# dome clock



## Kenbo (Sep 16, 2008)

Although this is not my design, I did do all the cutting, sanding, assembly, wiring, etc. Plenty of hours of enjoyable cutting went into this one.
(anyone who is interested, I got the pattern from Wildwood Designs)


----------



## smitty1967 (Feb 24, 2008)

Holy COW Kenbo, that is absolutely indescribable!! I cannot even begin to fathom the amount of time and talent that went into this project. It is simply stunning. 

good on you, and thanks for sharing....
smitty


----------



## Daren (Oct 14, 2006)

Kenbo said:


> . Plenty of hours of enjoyable cutting went into this one.

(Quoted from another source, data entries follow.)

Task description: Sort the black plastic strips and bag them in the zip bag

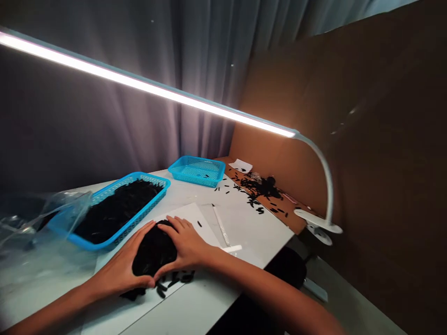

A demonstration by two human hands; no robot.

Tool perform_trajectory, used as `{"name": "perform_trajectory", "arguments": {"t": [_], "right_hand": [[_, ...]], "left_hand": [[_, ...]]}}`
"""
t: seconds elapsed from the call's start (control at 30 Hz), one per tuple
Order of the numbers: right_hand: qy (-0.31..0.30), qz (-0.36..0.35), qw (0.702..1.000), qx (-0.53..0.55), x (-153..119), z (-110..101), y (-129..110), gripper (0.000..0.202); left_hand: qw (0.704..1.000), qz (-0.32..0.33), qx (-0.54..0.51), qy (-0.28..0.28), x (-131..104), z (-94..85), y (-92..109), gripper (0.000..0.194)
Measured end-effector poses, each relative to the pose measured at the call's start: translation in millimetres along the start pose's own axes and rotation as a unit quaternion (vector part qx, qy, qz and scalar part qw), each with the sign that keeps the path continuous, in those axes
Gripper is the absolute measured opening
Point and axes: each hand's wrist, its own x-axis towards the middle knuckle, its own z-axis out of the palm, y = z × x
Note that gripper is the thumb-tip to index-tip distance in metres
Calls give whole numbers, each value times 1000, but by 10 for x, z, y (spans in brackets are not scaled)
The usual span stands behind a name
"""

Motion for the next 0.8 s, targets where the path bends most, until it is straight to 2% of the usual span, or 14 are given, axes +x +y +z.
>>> {"name": "perform_trajectory", "arguments": {"t": [0.1, 0.2, 0.37, 0.53, 0.67, 0.8], "right_hand": [[47, -35, 998, 10, 31, 7, 32, 116], [58, -36, 997, 26, 47, 0, -2, 108], [57, 1, 998, 28, 138, -1, -50, 88], [88, -1, 995, 37, 171, 0, -41, 66], [103, 3, 992, 69, 110, -98, -48, 45], [95, 23, 993, 66, 28, -259, -53, 43]], "left_hand": [[999, 24, 22, 7, -1, 64, -97, 134], [999, 31, 22, 18, 7, 115, -123, 128], [999, 17, 4, 36, 32, 128, -71, 106], [999, -1, -7, 38, 58, 90, -34, 85], [999, -14, -15, 46, 57, 43, -2, 63], [998, -37, -24, 53, 43, -23, 31, 52]]}}
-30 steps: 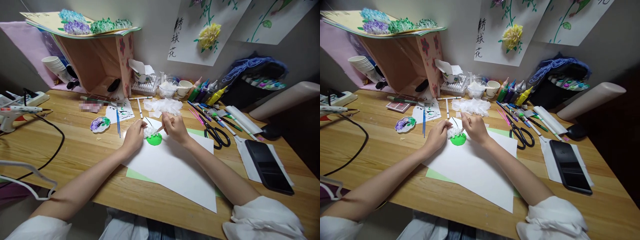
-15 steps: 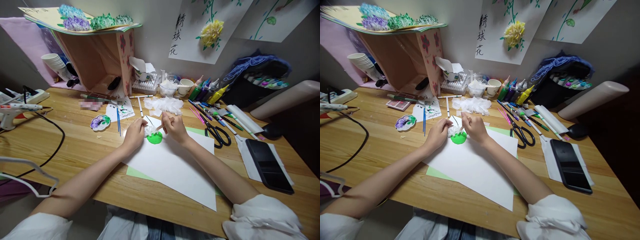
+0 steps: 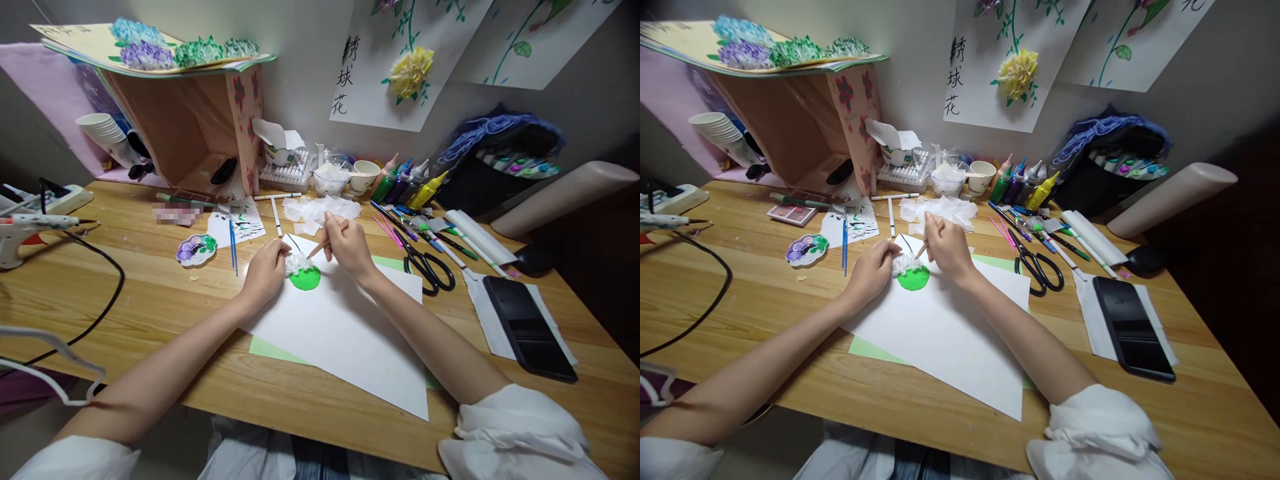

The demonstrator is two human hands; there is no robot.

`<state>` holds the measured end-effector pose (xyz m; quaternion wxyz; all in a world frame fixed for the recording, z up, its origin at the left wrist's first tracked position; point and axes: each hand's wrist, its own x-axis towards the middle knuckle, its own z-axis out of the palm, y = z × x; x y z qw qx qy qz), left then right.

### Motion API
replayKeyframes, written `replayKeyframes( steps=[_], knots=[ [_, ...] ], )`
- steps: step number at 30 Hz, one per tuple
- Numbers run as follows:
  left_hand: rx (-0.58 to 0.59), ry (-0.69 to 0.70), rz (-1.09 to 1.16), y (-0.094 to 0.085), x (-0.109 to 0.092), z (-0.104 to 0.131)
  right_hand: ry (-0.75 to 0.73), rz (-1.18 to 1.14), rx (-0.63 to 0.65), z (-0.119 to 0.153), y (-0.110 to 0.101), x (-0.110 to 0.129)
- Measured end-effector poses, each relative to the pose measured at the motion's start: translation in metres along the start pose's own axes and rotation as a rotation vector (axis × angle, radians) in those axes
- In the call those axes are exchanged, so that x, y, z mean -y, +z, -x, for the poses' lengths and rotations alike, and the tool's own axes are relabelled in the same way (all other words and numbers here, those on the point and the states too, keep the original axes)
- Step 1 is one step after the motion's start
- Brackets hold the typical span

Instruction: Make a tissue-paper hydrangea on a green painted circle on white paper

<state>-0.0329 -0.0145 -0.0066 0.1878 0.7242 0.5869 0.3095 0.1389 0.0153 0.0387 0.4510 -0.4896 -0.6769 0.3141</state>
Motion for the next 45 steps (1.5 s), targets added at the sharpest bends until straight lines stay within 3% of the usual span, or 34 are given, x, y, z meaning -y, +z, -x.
replayKeyframes(
  steps=[4, 8, 10, 14, 17, 21, 26, 32, 37, 41, 45],
  knots=[
    [-0.005, -0.01, 0.018, 0.0, 0.0, 0.0, -0.112, -0.08, -0.038, -0.015, -0.034, 0.004],
    [-0.008, -0.004, 0.028, 0.001, 0.001, 0.0, -0.205, 0.094, 0.061, -0.027, -0.051, -0.015],
    [-0.007, -0.004, 0.023, 0.001, 0.001, 0.0, -0.261, 0.276, 0.16, -0.028, -0.043, -0.031],
    [-0.005, -0.005, 0.013, 0.0, 0.001, 0.0, -0.378, 0.415, 0.289, -0.022, -0.012, -0.06],
    [-0.011, 0.004, 0.01, 0.0, 0.001, 0.001, -0.409, 0.53, 0.262, -0.018, 0.004, -0.071],
    [-0.007, 0.007, 0.002, -0.001, 0.001, 0.001, -0.425, 0.585, 0.198, -0.017, 0.006, -0.071],
    [-0.005, 0.011, -0.002, 0.0, 0.002, 0.001, -0.383, 0.436, 0.04, -0.017, -0.003, -0.063],
    [-0.007, 0.011, -0.008, 0.001, 0.002, 0.001, -0.41, 0.521, 0.215, -0.019, 0.002, -0.07],
    [-0.011, 0.008, 0.002, 0.0, 0.001, 0.001, -0.381, 0.508, 0.127, -0.021, 0.002, -0.071],
    [-0.005, 0.006, 0.017, 0.001, 0.002, 0.001, -0.306, 0.259, -0.032, -0.02, -0.01, -0.057],
    [-0.029, -0.007, 0.071, 0.001, 0.002, 0.001, -0.181, -0.035, 0.013, -0.019, -0.023, -0.038]
  ],
)
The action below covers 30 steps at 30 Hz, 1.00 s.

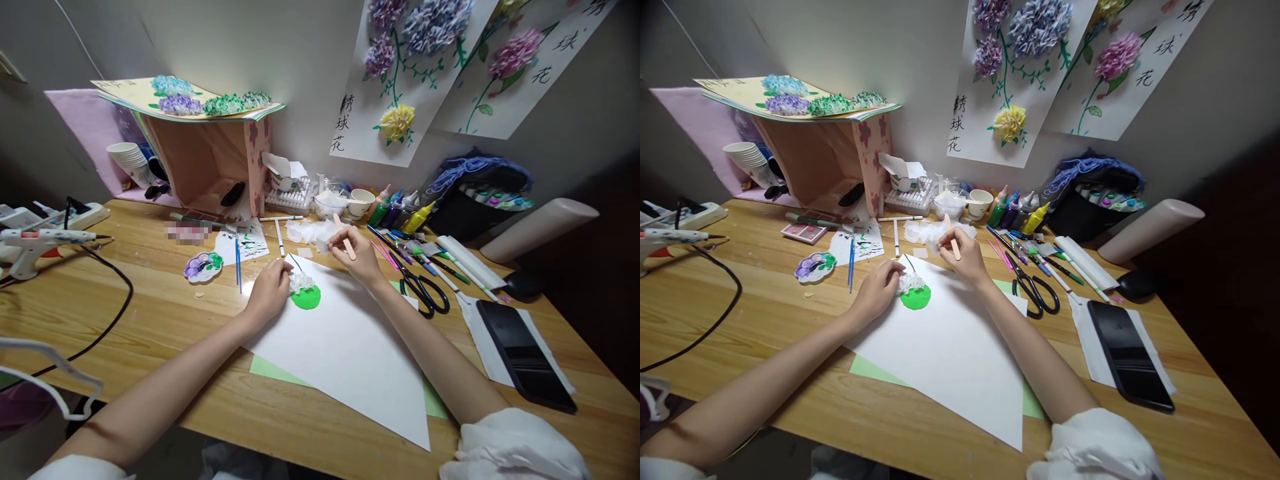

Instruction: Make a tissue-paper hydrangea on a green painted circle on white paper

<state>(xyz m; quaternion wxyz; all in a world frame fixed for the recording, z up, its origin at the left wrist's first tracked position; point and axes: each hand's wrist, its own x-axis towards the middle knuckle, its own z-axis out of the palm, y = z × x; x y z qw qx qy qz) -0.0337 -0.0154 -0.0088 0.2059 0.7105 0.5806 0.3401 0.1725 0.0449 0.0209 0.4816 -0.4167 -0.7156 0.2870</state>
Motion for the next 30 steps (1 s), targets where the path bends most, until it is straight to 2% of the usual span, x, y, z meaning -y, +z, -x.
replayKeyframes(
  steps=[2, 5, 9, 13, 17, 23, 30],
  knots=[
    [-0.045, -0.001, 0.05, -0.002, -0.003, 0.001, 0.077, -0.144, 0.099, 0.0, -0.005, 0.009],
    [-0.096, 0.065, 0.114, -0.006, -0.011, 0.003, 0.163, -0.298, 0.317, 0.002, -0.011, 0.021],
    [-0.057, 0.181, 0.176, -0.013, -0.022, 0.008, 0.136, -0.376, 0.453, 0.006, -0.014, 0.036],
    [-0.056, 0.266, 0.255, -0.017, -0.026, 0.012, 0.057, -0.317, 0.488, 0.007, -0.014, 0.046],
    [-0.095, 0.307, 0.287, -0.018, -0.026, 0.013, -0.019, -0.234, 0.495, 0.007, -0.016, 0.046],
    [-0.112, 0.321, 0.297, -0.018, -0.026, 0.013, 0.018, -0.265, 0.465, 0.008, -0.017, 0.047],
    [-0.016, 0.299, 0.284, -0.019, -0.032, 0.014, -0.024, -0.162, 0.525, 0.01, -0.014, 0.057]
  ],
)
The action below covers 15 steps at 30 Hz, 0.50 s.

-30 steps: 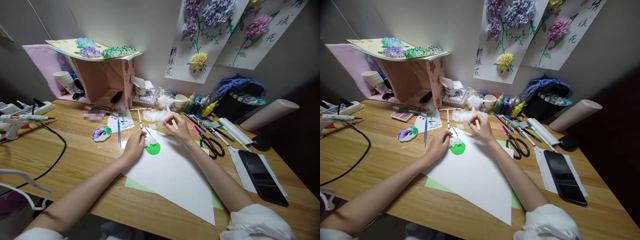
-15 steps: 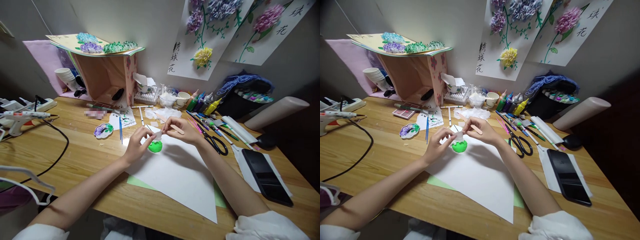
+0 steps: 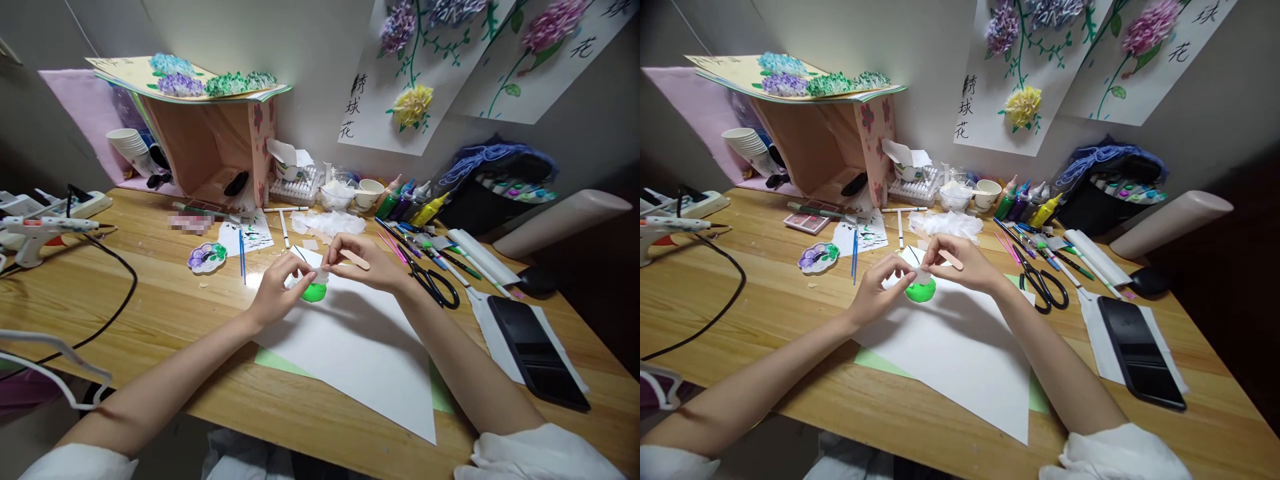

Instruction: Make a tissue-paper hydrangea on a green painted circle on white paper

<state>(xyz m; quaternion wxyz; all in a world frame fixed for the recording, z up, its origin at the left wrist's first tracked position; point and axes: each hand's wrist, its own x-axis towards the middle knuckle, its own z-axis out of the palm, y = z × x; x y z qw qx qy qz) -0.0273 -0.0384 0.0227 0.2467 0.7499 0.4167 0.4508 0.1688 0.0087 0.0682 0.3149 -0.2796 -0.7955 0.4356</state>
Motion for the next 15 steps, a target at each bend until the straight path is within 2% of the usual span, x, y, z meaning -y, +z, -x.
replayKeyframes(
  steps=[5, 9, 12, 15],
  knots=[
    [0.151, -0.076, -0.028, 0.002, 0.002, 0.002, 0.044, 0.024, 0.18, 0.003, -0.001, -0.003],
    [0.228, -0.073, -0.07, 0.005, 0.002, 0.005, 0.031, 0.191, 0.272, 0.004, -0.002, -0.001],
    [0.291, -0.106, -0.12, 0.006, 0.001, 0.007, 0.045, 0.293, 0.248, 0.004, -0.005, 0.005],
    [0.322, -0.212, -0.221, 0.005, 0.001, 0.006, 0.114, 0.205, 0.18, 0.005, -0.008, 0.01]
  ],
)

I am sure,_ plenty_ ! :thumbsup: Got more pictures ?


----------



## Handyman (Jan 2, 2008)

*WOW* What else can you say. I have seen things like this before and the work that goes into them is, well *WOW Kendo* My hat's off to you. *WOW*


----------



## slatron25 (Dec 18, 2007)

Kenbo said:


> enjoyable cutting


For me it would be . I second the other replies...*WOW*!


----------



## firehawkmph (Apr 26, 2008)

Fabulous job!!!!
Any estimate on the time involved? Just curious.
Mike Hawkins:thumbsup::icon_smile::smile::yes:


----------



## Kenbo (Sep 16, 2008)

Thanks for the kind word guys. I have plenty more photos of some of my other work. I'm kind of new to this site and am just getting a feel for it, but as time rolls on, I will be posting more photos. As far as the time involved for this piece, I actually logged in the time. I spent a total of 210 hours at the saw alone. Sanding, cutting the plexiglass windows, wiring, assembly and applying the finish were over and above that time. In total, approximately 350 hours. Enjoyed every minute!!!


----------



## Tweegs (Sep 8, 2007)

Beautiful! Nice work!


----------



## joesdad (Nov 1, 2007)

Before reading this post I was going to post a pic of this little fishy I made with my Dremel. I think I'll pass.
Beautiful job Kenbo. Just trying to cut one of those panels would have sent me over the edge.


----------



## txgrizzly (Jul 19, 2007)

Kenbo, what wood did you use for this? was most of the cutting done with a coping saw or a scroll saw? oh yea... and absolutely stunning.


----------



## Juniperlampguy (Nov 11, 2007)

Good Golly Miss Molly!!!

You have alot more patience than I do.

Excellent Work!:thumbsup::thumbsup:


----------



## Kenbo (Sep 16, 2008)

Thanks for the compliments guys. All I can say is COPING SAW!?!?!?!?! I love my woodworking, but I'm not insane. Scroll saw all the way. This entire piece (almost 6' high) is made completely out of red oak. Also, there are those that would say that you only require patience to do the things that you don't enjoy. You require patience at work, you require time for woodworking.


----------



## Big Dave (Sep 16, 2006)

Just amazing. I've got to say though either you love woodworking and enjoy it that much or else you made some serious money on that one.


----------



## Kenbo (Sep 16, 2008)

Never made a penny on this one Big Dave. I made this one for myself and, yes, I really do love doing it.


----------



## joasis (Sep 15, 2006)

Impressive! Just how many hours would you guess are in the project?


----------



## jdixon (Nov 21, 2007)

Kenbo, that is just flippin awesome! Fantastic work.

John


----------



## frankp (Oct 29, 2007)

My first expression was "Holy ****" so that tells you how incredible this piece really is. Your design or not, it's fantastic work.


----------



## Wood4Fun (Aug 29, 2008)

wow, very impressive work.


----------



## Kenbo (Sep 16, 2008)

I have to say, that you just never get tired of the kind words that someone else has about your work. Thanks again for the compliments guys.
Ken


----------



## LarrySch (Dec 31, 2007)

Maybe this is the third or fourth "Holly Cow". You must have the patience of a Saint.


----------



## Shamus (Aug 22, 2008)

Kenbo, I've seen some excellent work done by some very talented people over the years but you win hands down. In any competition!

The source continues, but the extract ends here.